**Exercise aim**
Print the data exactly as written, line for line, and leave its pictures behind.

**Extracted data**

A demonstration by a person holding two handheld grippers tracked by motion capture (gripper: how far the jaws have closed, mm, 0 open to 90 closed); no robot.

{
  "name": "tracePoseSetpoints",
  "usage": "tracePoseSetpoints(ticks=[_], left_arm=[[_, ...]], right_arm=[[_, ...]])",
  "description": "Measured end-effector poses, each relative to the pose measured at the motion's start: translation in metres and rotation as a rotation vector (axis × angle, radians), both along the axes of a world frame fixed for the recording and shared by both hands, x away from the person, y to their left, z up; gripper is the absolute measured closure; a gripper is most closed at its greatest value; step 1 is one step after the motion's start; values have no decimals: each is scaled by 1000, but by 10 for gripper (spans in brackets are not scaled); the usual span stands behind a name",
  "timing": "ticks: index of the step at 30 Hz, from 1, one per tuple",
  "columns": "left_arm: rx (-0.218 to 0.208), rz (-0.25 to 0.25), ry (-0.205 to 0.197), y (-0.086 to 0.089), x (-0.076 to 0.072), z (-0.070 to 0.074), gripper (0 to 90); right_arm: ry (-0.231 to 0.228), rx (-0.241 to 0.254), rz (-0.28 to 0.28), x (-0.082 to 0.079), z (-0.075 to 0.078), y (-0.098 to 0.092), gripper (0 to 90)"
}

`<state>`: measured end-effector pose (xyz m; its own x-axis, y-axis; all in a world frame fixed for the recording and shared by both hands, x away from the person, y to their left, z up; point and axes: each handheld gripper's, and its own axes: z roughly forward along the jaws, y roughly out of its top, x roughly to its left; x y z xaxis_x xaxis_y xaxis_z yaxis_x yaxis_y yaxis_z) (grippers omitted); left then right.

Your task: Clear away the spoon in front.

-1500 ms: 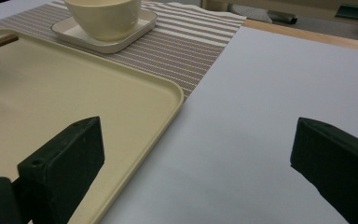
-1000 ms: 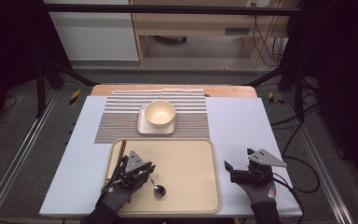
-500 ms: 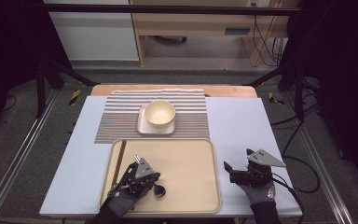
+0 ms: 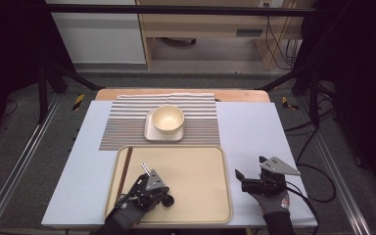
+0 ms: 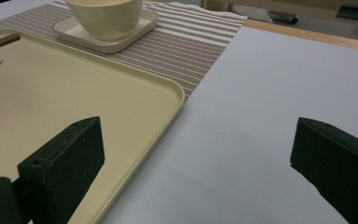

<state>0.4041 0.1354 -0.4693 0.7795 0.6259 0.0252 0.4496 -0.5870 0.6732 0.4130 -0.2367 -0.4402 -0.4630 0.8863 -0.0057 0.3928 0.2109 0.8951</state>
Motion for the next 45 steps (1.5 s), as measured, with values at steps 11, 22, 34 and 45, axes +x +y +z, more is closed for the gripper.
tracePoseSetpoints(ticks=[11,22,34,45], left_arm=[[17,4,16,21,-11,2,891],[23,47,26,46,-15,3,891],[30,104,30,67,-14,3,891],[-14,125,-30,65,-2,15,891]], right_arm=[[-1,3,-1,0,0,0,32],[-1,4,-2,0,0,0,32],[0,1,-2,0,0,0,32],[3,0,-2,0,-1,1,32]])
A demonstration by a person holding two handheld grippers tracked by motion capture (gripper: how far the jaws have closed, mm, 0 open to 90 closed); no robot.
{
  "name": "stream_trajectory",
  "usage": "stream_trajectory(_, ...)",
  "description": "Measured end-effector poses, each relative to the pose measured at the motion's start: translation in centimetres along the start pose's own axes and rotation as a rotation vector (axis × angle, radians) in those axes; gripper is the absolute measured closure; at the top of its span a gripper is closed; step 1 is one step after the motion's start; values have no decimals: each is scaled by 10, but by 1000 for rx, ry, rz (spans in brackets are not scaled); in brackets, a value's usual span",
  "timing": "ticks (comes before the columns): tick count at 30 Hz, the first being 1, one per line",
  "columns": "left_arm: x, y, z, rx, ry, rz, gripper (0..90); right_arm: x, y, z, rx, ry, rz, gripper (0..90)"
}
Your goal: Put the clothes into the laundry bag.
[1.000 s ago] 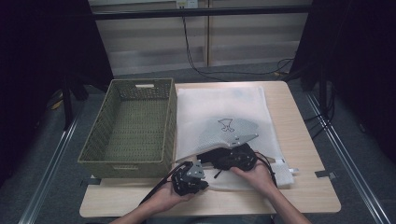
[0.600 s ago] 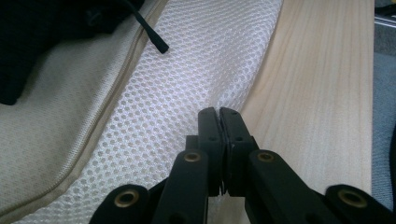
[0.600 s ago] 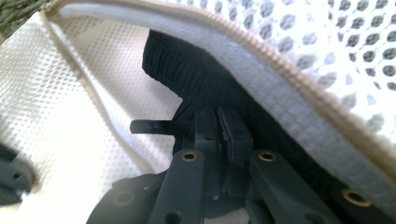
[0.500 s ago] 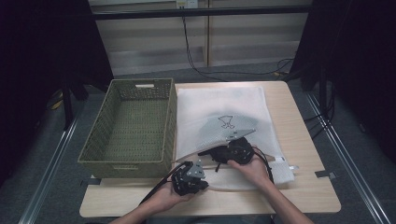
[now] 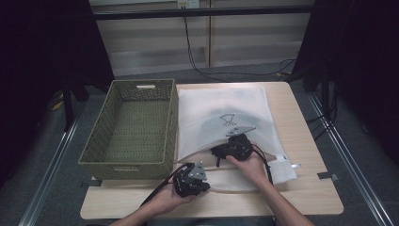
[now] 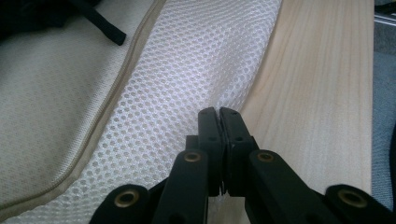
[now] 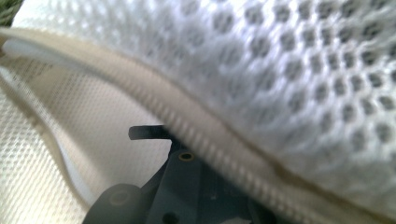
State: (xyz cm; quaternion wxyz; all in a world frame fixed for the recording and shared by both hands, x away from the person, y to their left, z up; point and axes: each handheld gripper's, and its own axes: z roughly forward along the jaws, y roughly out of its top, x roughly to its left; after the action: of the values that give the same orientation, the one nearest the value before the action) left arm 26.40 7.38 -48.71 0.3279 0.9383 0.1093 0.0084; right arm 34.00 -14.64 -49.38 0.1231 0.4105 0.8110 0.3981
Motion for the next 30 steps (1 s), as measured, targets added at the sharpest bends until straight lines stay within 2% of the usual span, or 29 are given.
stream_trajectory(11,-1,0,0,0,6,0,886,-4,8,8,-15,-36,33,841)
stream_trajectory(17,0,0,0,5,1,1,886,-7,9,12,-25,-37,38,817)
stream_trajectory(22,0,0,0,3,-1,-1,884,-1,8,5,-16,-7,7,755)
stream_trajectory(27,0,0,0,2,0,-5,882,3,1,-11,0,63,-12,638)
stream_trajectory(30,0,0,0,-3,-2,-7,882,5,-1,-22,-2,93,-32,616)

**Expected output**
A demonstration by a person holding two handheld grippers tracked by motion capture (gripper: how far the jaws have closed, mm, 0 open to 90 closed); no robot.

{
  "name": "tracePoseSetpoints",
  "usage": "tracePoseSetpoints(ticks=[_], left_arm=[[_, ...]], right_arm=[[_, ...]])",
  "description": "Measured end-effector poses, each relative to the pose measured at the motion's start: translation in metres and rotation as a rotation vector (axis × angle, radians), both along the axes of a world frame fixed for the recording and shared by both hands, x away from the person, y to their left, z up; gripper is the absolute measured closure; a gripper is most closed at its greatest value; step 1 is one step after the motion's start; values have no decimals: each is scaled by 1000, but by 10 for gripper (spans in brackets are not scaled); the usual span stands behind a name",
  "timing": "ticks: index of the step at 30 Hz, from 1, one per tuple",
  "columns": "left_arm: rx (-0.218 to 0.208), rz (-0.25 to 0.25), ry (-0.205 to 0.197), y (-0.086 to 0.089), x (-0.076 to 0.072), z (-0.070 to 0.074), gripper (0 to 90); right_arm: ry (-0.231 to 0.228), rx (-0.241 to 0.254), rz (-0.28 to 0.28), x (-0.082 to 0.079), z (-0.075 to 0.078), y (-0.098 to 0.092), gripper (0 to 90)"
}

`<state>`: measured end-effector pose (xyz m; its own x-axis, y-axis; all in a world frame fixed for the recording and shared by both hands, x away from the person, y to their left, z up; point and axes: each handheld gripper's, and its own axes: z roughly forward along the jaws, y roughly out of its top, x roughly to its left; x y z xaxis_x xaxis_y xaxis_z yaxis_x yaxis_y yaxis_z) (grippers omitted); left then right.

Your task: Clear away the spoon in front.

-1500 ms: 
-1000 ms: 
-500 ms: 
+0 ms: 
+0 ms: 

<state>0.4041 0.1354 -0.4693 0.7795 0.6259 0.0252 0.4496 -0.5870 0.6732 0.4130 -0.2367 -0.4402 -0.4630 0.8863 -0.0057 0.3928 0.2109 0.8951</state>
Motion for the next 45 steps (1.5 s), as measured, with values at steps 11, 22, 34 and 45, axes +x +y +z, more is closed for the gripper.
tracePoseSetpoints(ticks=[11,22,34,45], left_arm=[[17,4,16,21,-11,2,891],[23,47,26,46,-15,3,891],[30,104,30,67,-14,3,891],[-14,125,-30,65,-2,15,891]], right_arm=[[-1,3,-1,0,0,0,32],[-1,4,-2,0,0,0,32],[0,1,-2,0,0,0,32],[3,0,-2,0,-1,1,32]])
A demonstration by a person holding two handheld grippers tracked by motion capture (gripper: how far the jaws have closed, mm, 0 open to 90 closed); no robot.
{
  "name": "stream_trajectory",
  "usage": "stream_trajectory(_, ...)",
  "description": "Measured end-effector poses, each relative to the pose measured at the motion's start: translation in centimetres along the start pose's own axes and rotation as a rotation vector (axis × angle, radians) in those axes; gripper is the absolute measured closure; at the top of its span a gripper is closed; step 1 is one step after the motion's start; values have no decimals: each is scaled by 10, but by 1000 for rx, ry, rz (spans in brackets are not scaled); in brackets, a value's usual span",
  "timing": "ticks (comes before the columns): tick count at 30 Hz, the first being 1, one per line",
  "columns": "left_arm: x, y, z, rx, ry, rz, gripper (0..90); right_arm: x, y, z, rx, ry, rz, gripper (0..90)"
}
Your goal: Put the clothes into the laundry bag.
[1.000 s ago] 
[0.600 s ago] 
[0.600 s ago] 
[0.500 s ago] 
[now] 
[now] 
[now] 
State: (xyz cm; quaternion wxyz; all in a world frame fixed for the recording and shared by both hands, x away from the person, y to their left, z up; point and axes: each handheld gripper's, and its own axes: z roughly forward along the jaws, y roughly out of its top, x roughly to its left; after the action: of the values that give the same orientation, the one nearest the value before the action) left arm 26.40 7.38 -48.71 0.3279 0.9383 0.1093 0.0084; right arm 34.00 -14.64 -49.38 0.1231 0.4105 0.8110 0.3981
Motion for the next 30 steps (1 s), as measured, targets added at the sharpest bends until straight lines stay within 2% of the usual span, or 29 are given.
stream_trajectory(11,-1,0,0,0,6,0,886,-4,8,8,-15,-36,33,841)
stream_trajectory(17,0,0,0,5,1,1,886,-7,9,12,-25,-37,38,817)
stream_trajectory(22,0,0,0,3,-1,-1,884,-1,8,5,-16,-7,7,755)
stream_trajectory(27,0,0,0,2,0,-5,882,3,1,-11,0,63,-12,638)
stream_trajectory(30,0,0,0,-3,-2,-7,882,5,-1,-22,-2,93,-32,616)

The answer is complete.